**Work to be completed:**
Write each line again exactly as it is, from the opening line of the records below through the one containing "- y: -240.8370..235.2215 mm", and add nothing.

======== Task input ========

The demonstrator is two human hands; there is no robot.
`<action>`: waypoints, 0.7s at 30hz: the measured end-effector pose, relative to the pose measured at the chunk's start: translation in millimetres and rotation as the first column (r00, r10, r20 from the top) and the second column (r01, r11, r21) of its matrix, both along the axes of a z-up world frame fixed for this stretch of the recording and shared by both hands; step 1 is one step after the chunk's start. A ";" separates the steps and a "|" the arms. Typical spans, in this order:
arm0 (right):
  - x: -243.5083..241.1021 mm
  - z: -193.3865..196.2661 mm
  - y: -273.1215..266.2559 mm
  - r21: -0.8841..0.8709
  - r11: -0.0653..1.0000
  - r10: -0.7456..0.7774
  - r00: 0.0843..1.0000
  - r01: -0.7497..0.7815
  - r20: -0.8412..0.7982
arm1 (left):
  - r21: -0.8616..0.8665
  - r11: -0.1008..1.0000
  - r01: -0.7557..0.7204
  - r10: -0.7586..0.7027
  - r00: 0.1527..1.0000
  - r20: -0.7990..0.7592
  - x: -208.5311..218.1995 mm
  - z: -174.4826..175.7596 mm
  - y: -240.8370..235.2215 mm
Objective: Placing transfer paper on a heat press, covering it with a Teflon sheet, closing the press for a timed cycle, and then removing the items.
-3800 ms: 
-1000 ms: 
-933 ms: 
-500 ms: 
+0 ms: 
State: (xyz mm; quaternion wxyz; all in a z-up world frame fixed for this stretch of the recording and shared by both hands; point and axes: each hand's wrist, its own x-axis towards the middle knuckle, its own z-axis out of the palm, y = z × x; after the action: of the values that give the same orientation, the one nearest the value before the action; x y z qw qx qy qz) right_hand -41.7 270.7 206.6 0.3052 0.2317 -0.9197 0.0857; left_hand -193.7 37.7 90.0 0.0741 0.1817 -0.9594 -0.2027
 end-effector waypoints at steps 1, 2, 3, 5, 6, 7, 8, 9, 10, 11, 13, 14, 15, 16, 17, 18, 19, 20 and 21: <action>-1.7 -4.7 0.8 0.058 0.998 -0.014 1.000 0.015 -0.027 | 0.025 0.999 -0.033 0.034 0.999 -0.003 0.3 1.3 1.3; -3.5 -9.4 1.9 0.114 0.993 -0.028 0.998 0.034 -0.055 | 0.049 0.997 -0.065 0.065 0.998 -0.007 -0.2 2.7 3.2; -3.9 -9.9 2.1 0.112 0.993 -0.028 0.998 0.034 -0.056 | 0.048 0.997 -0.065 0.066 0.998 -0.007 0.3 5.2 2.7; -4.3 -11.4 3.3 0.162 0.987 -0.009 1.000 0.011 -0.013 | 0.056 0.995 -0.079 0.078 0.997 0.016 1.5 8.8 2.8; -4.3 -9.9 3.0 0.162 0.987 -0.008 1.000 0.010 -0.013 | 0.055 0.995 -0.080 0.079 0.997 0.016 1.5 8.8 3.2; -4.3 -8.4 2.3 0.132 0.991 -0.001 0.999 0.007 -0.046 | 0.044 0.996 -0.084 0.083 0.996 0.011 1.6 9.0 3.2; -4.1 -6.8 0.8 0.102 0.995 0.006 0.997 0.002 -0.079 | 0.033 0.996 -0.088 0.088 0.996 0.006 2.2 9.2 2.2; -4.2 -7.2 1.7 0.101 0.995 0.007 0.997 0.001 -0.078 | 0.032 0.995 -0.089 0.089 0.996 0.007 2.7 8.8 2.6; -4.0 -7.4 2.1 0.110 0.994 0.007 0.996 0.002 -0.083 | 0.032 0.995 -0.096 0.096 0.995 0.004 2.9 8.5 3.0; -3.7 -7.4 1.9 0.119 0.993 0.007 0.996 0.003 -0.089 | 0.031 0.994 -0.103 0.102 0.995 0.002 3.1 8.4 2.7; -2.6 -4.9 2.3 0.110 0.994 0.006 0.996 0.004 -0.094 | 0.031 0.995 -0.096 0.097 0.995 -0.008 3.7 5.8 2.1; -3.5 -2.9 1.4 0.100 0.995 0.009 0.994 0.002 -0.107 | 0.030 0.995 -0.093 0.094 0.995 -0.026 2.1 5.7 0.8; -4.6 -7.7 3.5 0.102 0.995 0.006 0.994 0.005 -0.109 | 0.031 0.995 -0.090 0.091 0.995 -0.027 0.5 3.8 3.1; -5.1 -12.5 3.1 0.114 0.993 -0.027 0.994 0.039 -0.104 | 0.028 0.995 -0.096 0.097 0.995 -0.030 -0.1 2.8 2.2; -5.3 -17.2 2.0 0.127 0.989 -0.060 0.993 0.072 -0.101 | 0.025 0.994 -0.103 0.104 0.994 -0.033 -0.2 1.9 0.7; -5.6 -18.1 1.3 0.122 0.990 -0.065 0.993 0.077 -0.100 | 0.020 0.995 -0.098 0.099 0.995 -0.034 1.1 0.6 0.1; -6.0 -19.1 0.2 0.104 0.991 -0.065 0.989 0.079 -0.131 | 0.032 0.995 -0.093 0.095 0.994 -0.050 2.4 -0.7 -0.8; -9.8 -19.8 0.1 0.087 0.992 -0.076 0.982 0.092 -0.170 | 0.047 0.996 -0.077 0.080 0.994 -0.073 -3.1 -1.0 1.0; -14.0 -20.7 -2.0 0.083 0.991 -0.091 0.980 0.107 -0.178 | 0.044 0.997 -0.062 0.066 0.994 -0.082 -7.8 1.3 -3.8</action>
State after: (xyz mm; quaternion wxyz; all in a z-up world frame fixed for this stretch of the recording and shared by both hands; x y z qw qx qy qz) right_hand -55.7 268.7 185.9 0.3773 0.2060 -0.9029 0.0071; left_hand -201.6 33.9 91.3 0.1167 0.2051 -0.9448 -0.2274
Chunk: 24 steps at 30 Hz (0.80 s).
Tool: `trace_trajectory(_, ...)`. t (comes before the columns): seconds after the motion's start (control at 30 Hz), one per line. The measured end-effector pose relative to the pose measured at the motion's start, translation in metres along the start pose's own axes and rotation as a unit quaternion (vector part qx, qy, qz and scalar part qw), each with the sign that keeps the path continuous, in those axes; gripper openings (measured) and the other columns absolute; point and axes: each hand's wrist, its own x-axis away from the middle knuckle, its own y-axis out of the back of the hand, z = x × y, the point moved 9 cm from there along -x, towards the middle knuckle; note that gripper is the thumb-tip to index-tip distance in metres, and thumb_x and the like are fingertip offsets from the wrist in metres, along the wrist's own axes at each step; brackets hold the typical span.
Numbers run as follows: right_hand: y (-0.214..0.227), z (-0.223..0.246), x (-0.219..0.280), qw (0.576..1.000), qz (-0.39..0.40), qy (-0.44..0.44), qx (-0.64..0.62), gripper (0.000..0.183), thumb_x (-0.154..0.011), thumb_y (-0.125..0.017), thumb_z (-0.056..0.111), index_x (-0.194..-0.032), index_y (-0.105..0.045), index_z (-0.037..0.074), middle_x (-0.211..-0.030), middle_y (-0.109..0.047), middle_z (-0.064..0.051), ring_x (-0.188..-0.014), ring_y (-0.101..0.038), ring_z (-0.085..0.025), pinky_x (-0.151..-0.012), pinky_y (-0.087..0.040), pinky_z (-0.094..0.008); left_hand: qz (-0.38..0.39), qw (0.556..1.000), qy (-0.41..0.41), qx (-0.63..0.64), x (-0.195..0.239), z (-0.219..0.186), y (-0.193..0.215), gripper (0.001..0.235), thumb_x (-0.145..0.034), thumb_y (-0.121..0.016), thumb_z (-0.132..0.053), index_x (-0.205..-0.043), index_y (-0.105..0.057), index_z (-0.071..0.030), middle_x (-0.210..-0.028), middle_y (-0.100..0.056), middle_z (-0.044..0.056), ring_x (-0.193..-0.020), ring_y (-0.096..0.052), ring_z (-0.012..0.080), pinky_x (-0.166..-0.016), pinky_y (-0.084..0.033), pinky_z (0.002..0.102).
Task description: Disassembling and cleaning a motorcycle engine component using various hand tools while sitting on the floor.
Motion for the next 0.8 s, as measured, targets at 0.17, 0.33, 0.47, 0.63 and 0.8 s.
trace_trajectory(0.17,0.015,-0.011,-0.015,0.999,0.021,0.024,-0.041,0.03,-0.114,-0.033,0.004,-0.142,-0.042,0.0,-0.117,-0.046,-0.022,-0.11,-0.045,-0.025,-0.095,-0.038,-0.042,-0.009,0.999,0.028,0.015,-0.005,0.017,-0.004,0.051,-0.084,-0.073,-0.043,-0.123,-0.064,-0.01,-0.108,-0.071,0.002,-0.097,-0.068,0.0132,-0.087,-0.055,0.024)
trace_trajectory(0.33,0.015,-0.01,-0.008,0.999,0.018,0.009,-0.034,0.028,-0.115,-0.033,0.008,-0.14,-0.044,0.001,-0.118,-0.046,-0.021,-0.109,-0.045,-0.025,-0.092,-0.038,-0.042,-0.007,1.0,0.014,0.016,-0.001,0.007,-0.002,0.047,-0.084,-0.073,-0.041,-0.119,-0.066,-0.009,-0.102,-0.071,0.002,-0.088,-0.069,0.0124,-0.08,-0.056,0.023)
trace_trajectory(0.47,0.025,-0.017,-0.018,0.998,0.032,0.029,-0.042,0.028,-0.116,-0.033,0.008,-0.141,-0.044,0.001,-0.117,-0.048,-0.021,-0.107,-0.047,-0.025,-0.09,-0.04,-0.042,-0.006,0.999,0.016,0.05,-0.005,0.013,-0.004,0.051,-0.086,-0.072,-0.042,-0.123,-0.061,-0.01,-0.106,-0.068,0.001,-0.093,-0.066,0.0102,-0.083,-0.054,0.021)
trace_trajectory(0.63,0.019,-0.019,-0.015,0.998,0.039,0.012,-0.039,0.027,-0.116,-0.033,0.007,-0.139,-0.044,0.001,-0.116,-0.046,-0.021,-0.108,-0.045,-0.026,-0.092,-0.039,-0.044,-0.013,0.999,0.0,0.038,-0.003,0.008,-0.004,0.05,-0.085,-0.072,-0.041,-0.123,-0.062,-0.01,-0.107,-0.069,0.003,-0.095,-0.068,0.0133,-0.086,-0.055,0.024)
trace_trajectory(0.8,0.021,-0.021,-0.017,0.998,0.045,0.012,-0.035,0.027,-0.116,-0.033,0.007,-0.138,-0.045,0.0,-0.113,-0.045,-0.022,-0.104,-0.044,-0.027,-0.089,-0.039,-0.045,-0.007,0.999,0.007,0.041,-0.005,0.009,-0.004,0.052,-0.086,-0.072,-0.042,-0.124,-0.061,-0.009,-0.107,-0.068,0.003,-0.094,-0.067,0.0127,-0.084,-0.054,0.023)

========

**Reply to the exercise:**
The demonstrator is two human hands; there is no robot.
`<action>`: waypoints, 0.7s at 30hz: the measured end-effector pose, relative to the pose measured at the chunk's start: translation in millimetres and rotation as the first column (r00, r10, r20 from the top) and the second column (r01, r11, r21) of its matrix, both along the axes of a z-up world frame fixed for this stretch of the recording and shared by both hands; step 1 is one step after the chunk's start. A ";" separates the steps and a "|" the arms. Typical spans, in this order:
arm0 (right):
  - x: -243.5083..241.1021 mm
  - z: -193.3865..196.2661 mm
  - y: -273.1215..266.2559 mm
  - r21: -0.8841..0.8709
  - r11: -0.0653..1.0000
  - r10: -0.7456..0.7774
  - r00: 0.0843..1.0000
  - r01: -0.7497..0.7815
  - r20: -0.8412..0.7982
arm1 (left):
  - r21: -0.8616..0.8665
  - r11: -0.1008..1.0000
  - r01: -0.7557..0.7204
  - r10: -0.7586..0.7027
  - r00: 0.1527..1.0000
  - r20: -0.7990..0.7592
  - x: -208.5311..218.1995 mm
  - z: -174.4826..175.7596 mm
  - y: -240.8370..235.2215 mm

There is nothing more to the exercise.